(457g) Characterization of a Nanostructured Sulfated Zircona Based Proton Exchange Membrane for Direct Methanol and Formic Acid Fuel Cells

Sulfonated perfluorcarbon polymers such as Nafion®, which are today standard for proton exchange membrane materials, are unable to withstand high temperatures or perform adequately at low hydration levels. To address these problems, a number of alternative proton exchange membrane materials have been investigated. Ceramics can materials are generally hydrophilic and can withstand extremely high temperatures. Evidence from the literature suggests that proton conductivity increases in most PEM materials with the number and strength of surface acidic cites. This work demonstrates nanostructured porous sulfated zirconia, a superacidic ceramic, as an effective alternative PEM material for direct methanol and direct formic acid fuel cells. Electrochemical impedance spectroscopy was utilized to examine the proton conductivity as well as to illucidate the proton conduction mechanism in the material.
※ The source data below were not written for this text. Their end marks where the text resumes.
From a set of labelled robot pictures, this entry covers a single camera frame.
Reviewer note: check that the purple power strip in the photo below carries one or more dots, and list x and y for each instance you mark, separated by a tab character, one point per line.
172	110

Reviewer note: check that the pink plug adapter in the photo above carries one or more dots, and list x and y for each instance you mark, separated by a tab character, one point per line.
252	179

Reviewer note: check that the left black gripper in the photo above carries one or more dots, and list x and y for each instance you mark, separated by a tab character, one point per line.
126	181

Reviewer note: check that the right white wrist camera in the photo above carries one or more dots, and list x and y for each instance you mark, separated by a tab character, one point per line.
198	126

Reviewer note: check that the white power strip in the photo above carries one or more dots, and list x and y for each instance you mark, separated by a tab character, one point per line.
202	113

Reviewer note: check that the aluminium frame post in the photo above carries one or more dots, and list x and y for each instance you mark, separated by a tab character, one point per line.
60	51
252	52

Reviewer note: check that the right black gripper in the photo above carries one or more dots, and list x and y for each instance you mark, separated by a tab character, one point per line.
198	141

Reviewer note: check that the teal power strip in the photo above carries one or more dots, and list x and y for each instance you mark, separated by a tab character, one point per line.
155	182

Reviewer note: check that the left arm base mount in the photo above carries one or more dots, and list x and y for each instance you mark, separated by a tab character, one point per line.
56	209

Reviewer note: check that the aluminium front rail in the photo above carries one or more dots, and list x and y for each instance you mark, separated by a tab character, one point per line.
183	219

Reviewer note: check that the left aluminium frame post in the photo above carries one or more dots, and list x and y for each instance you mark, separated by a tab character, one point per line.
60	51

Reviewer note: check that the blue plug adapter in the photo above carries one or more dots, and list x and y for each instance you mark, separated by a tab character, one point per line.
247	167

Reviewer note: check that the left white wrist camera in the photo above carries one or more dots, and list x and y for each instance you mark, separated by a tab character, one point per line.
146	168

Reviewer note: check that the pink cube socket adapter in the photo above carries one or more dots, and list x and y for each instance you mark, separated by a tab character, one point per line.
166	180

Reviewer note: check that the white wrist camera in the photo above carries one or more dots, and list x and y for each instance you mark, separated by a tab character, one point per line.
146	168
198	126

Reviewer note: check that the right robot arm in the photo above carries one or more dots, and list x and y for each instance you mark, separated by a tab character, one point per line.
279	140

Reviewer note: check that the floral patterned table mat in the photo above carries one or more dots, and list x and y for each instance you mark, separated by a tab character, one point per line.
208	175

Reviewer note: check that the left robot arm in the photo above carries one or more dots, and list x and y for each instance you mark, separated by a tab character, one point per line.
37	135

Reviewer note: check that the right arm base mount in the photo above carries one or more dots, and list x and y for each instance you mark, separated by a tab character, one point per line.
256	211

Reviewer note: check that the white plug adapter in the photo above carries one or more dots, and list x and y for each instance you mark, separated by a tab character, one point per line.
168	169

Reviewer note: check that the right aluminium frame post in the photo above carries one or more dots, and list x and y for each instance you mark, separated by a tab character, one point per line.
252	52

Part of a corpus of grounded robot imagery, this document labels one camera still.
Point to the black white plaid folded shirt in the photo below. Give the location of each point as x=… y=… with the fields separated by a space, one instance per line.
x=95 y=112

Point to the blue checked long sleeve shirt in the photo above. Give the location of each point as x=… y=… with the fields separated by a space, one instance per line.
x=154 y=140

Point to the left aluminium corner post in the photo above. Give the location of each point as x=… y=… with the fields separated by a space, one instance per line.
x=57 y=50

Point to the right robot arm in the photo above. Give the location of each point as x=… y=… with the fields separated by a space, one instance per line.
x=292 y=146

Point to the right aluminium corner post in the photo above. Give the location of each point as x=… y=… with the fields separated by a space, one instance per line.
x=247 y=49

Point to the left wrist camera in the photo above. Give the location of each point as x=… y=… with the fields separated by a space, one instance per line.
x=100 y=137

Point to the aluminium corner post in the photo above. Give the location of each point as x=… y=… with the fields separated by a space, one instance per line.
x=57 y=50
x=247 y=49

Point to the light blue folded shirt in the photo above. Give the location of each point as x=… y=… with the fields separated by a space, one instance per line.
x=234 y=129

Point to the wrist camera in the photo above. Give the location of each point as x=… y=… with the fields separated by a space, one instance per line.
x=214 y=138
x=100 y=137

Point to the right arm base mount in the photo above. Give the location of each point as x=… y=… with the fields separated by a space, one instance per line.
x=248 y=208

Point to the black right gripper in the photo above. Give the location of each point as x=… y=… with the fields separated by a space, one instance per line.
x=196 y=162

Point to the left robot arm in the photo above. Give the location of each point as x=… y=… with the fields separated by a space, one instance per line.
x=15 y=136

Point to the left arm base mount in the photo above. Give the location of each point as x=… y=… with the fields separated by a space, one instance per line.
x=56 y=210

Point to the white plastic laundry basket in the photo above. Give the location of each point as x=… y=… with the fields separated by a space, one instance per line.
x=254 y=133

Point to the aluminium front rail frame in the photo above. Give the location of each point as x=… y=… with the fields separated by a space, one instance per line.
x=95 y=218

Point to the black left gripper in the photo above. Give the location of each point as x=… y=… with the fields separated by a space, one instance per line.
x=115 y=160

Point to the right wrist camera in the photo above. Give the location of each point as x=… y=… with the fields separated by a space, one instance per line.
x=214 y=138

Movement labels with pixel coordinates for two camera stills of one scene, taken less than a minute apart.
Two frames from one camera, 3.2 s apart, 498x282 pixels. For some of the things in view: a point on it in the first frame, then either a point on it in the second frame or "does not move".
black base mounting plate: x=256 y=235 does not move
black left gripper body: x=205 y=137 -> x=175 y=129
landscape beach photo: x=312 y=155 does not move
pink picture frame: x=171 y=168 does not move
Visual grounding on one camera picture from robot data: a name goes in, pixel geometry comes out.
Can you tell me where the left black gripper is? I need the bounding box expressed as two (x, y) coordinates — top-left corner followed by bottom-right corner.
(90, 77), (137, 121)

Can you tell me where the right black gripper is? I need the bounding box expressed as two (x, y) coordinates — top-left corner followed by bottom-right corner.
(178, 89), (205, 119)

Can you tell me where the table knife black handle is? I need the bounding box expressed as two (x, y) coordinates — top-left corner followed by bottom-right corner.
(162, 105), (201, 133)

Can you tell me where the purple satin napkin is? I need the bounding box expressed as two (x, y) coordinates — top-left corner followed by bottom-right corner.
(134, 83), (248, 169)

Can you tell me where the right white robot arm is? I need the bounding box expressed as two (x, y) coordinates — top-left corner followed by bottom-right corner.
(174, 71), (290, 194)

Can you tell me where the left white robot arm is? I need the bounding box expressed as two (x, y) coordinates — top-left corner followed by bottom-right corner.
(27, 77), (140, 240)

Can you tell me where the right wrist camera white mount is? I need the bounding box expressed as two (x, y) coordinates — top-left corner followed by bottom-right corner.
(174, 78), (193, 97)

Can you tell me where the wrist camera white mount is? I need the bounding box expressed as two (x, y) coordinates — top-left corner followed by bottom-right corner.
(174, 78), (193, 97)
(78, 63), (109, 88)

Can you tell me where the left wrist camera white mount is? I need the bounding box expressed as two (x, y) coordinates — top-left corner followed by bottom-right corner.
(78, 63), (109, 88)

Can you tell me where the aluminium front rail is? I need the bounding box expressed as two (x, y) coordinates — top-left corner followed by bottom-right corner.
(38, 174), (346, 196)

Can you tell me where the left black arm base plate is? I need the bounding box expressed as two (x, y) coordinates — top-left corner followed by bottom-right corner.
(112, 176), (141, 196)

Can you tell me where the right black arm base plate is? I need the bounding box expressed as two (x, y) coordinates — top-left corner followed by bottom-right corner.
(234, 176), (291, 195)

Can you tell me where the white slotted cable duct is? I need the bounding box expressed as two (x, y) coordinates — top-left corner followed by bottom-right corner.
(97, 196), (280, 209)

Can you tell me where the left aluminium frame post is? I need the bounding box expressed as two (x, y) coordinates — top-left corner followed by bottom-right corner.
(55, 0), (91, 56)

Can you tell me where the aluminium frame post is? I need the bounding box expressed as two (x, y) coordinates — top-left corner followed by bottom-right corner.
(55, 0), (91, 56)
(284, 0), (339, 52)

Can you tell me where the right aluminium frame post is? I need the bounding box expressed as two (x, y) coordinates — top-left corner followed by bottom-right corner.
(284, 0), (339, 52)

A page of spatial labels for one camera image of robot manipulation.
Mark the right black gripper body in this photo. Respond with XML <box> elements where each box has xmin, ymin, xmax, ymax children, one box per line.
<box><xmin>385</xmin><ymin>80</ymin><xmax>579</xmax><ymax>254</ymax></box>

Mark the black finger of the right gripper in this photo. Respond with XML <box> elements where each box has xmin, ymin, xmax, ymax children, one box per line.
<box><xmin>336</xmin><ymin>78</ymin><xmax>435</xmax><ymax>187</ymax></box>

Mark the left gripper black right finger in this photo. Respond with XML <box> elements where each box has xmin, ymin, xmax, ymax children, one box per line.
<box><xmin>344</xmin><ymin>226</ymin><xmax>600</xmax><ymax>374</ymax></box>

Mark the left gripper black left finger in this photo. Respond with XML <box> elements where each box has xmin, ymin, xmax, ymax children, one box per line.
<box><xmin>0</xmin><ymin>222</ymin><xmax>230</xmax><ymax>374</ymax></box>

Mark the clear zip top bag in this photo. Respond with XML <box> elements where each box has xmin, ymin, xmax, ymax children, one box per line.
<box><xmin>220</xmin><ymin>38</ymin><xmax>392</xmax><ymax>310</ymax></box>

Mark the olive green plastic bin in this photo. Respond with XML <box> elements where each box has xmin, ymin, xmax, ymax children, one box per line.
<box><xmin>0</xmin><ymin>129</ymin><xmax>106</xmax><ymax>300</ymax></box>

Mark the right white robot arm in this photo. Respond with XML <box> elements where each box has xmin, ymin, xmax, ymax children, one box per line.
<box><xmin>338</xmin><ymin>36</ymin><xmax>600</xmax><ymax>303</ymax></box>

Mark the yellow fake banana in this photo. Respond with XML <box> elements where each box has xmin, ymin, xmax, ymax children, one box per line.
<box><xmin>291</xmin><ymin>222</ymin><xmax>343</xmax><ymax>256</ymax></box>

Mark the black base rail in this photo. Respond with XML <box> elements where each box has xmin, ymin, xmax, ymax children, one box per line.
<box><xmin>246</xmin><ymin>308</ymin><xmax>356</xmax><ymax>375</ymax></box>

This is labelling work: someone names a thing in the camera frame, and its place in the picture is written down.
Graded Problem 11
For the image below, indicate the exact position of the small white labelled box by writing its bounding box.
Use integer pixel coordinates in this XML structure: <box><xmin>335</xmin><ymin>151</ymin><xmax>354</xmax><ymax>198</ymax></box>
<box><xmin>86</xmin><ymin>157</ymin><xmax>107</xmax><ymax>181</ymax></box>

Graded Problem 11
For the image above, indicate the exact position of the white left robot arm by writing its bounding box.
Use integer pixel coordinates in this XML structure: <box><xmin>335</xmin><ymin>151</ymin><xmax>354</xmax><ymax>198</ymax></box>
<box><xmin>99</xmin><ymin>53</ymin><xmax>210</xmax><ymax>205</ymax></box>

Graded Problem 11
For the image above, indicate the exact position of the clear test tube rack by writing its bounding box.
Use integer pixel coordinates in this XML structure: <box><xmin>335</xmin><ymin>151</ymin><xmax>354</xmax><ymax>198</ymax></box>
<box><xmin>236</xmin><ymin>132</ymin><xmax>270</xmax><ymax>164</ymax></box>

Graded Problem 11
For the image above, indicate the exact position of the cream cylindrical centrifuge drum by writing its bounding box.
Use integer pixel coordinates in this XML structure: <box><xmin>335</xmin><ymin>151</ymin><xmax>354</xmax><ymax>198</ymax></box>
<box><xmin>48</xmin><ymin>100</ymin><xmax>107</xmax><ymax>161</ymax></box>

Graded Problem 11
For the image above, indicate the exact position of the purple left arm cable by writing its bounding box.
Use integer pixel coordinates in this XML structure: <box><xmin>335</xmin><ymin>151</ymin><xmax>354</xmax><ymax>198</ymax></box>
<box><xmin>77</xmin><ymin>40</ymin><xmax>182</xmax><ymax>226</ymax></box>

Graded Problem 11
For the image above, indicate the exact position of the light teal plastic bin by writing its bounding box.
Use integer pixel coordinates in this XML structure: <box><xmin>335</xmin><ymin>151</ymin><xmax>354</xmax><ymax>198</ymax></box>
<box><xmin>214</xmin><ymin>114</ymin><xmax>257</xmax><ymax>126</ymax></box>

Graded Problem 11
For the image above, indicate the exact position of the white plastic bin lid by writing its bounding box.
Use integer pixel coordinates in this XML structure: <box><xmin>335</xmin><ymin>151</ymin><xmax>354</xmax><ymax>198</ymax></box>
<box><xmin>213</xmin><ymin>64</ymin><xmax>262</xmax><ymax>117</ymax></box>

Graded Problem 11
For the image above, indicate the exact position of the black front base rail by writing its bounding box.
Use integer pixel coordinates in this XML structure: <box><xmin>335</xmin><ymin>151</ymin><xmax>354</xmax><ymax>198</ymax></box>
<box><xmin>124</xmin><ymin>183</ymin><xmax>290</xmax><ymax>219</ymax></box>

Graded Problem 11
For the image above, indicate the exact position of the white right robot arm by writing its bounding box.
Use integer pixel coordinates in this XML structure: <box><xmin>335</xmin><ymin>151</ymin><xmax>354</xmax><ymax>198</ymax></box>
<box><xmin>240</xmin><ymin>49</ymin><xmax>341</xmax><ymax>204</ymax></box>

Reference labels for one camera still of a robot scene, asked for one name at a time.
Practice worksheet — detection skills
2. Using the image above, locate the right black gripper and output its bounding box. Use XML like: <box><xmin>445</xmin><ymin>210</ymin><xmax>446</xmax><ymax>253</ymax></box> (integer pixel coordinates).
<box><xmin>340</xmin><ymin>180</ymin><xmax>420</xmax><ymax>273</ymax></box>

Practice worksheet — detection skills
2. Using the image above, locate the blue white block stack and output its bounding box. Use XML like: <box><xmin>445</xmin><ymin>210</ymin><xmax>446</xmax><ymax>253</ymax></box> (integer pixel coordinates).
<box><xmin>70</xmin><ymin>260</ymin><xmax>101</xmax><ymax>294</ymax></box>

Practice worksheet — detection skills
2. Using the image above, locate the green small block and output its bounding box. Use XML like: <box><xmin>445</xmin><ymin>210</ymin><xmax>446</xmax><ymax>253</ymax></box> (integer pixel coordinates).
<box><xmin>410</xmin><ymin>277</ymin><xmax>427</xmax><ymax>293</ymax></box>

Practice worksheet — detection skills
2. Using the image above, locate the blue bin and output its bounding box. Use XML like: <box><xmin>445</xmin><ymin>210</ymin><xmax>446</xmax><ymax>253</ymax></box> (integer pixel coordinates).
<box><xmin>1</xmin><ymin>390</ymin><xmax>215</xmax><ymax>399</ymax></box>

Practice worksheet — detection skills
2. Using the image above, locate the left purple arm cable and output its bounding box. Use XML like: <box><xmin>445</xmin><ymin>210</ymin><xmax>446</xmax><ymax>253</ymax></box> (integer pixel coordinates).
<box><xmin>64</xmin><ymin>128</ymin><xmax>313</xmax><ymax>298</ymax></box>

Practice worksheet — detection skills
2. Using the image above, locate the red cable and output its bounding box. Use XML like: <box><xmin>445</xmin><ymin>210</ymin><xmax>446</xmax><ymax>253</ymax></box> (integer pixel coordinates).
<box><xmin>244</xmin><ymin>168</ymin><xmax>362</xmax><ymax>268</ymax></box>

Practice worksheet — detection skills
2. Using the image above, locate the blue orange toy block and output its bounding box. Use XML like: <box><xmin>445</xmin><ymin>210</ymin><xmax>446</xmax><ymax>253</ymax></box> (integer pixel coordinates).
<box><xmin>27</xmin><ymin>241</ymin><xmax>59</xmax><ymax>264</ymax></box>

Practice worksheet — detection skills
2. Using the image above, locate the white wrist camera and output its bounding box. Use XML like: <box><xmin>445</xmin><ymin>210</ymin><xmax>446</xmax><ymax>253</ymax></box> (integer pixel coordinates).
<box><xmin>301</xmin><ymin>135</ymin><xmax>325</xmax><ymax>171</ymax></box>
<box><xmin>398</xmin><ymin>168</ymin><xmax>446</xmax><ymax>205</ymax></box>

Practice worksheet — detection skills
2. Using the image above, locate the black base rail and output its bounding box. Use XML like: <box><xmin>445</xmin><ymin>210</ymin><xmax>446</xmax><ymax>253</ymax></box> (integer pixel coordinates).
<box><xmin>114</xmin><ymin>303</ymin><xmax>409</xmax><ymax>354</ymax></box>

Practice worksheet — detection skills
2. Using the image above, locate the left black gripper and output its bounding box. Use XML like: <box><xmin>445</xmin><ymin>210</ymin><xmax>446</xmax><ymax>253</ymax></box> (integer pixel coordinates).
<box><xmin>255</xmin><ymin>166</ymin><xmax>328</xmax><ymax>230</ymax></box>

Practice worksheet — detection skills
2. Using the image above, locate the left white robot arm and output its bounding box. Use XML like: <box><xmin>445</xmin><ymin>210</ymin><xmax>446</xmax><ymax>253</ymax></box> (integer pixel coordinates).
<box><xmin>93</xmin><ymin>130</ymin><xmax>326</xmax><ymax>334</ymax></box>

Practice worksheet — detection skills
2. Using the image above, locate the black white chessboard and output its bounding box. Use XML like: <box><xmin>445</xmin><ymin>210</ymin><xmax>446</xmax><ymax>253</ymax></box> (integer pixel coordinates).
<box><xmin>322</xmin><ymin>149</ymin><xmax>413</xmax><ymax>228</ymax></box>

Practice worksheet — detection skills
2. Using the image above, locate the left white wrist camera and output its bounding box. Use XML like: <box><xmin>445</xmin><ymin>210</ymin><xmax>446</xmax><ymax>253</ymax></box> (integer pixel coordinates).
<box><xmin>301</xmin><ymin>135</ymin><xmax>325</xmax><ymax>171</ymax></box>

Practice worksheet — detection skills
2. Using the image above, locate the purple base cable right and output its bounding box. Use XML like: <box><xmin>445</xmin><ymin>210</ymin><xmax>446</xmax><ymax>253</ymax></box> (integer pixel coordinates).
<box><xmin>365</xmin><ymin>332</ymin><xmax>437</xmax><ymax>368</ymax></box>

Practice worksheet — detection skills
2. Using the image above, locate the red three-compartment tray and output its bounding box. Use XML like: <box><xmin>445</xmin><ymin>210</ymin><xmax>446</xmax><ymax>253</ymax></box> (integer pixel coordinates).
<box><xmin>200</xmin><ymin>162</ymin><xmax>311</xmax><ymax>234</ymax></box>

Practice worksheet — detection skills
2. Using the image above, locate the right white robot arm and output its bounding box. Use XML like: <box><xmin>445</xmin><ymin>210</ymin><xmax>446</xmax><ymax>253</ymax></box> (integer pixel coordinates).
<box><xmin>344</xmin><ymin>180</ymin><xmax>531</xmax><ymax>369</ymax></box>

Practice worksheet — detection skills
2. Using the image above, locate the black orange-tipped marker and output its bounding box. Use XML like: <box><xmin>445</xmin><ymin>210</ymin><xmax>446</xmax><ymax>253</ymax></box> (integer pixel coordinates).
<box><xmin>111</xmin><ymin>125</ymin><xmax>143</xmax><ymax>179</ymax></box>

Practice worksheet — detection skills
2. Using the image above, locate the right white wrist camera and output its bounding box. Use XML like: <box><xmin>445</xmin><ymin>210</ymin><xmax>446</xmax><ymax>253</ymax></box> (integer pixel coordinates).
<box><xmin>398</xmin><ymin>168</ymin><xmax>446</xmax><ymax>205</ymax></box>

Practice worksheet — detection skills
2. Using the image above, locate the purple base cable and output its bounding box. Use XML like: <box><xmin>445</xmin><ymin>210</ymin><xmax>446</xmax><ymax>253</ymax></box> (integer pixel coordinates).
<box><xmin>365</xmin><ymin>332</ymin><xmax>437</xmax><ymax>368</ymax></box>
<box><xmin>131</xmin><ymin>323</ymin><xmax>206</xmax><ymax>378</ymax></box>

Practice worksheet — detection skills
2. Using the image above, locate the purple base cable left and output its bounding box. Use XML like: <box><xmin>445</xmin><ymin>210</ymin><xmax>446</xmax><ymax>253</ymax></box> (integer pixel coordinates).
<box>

Water retention and surface acidity was studied using thermogravimetric analysis. Crossover measurements with both methanol and formic acid were also performed. Lastly, the membrane was incorporated into a simple membrane electrode assembly to demonstrate its viability in a fuel cell. The effects of different nanofabrication procedures, calcination temperature, zirconia precursor, and sulfonation methodology were studied.